A first shutdown took place in February 2016 in order to install the first two insertion devices (IDs): two 18 mm period in-vacuum undulators (IVUs) from Hitachi. Once these devices had been commissioned with beam, commissioning of the first two beamlines (frontends, beamline transport, end stations) could be carried out. These two initial beamlines had monochromatic beams at 11 keV in mid May. In June they took first diffraction patterns and by the end of June the gaps had been closed to 4.5 mm. The MAX IV facility was inaugurated on June 21, 2016. During the summer 2016 shutdown the next three IDs were installed: an in-vacuum wiggler (IVW) and two elliptically polarized undulators (EPUs) along with their narrow-gap chambers.
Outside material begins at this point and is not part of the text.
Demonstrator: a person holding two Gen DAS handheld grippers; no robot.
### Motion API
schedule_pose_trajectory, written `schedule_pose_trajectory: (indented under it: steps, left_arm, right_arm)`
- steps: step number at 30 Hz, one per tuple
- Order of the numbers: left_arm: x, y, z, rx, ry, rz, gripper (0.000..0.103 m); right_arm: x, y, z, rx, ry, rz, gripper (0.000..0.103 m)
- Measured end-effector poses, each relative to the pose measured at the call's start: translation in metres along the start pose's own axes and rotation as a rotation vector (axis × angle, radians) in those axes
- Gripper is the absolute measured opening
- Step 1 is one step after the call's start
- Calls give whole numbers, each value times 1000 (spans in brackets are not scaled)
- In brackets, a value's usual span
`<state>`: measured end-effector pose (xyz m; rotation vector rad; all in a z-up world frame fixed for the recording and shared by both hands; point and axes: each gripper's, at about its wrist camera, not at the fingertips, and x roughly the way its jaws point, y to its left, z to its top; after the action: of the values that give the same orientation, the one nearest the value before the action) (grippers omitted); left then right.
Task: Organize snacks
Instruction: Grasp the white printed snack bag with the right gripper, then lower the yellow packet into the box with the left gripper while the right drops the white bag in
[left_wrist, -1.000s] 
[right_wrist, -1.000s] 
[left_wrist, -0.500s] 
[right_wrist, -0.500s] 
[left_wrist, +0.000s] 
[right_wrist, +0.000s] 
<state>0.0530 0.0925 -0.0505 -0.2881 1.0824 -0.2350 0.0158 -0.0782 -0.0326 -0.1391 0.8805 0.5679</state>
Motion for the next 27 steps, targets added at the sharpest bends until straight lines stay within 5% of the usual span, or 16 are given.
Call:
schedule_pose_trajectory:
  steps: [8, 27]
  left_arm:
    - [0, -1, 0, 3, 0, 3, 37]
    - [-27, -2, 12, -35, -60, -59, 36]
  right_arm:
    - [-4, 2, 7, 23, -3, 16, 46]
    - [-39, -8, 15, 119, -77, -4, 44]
By the end of 2016, the two IVU beamlines were routinely taking delivery of 50 mA of beam for beamline commissioning and first experiments, while 198 mA of stored beam had been reached during machine shifts.

This paper will not report on the commissioning of various sub-systems as this can be found elsewhere, e.g. [[15], [16], [17], [18], [19], [20], [21]]. The following sections will instead focus entirely on beam commissioning results and tuning efforts.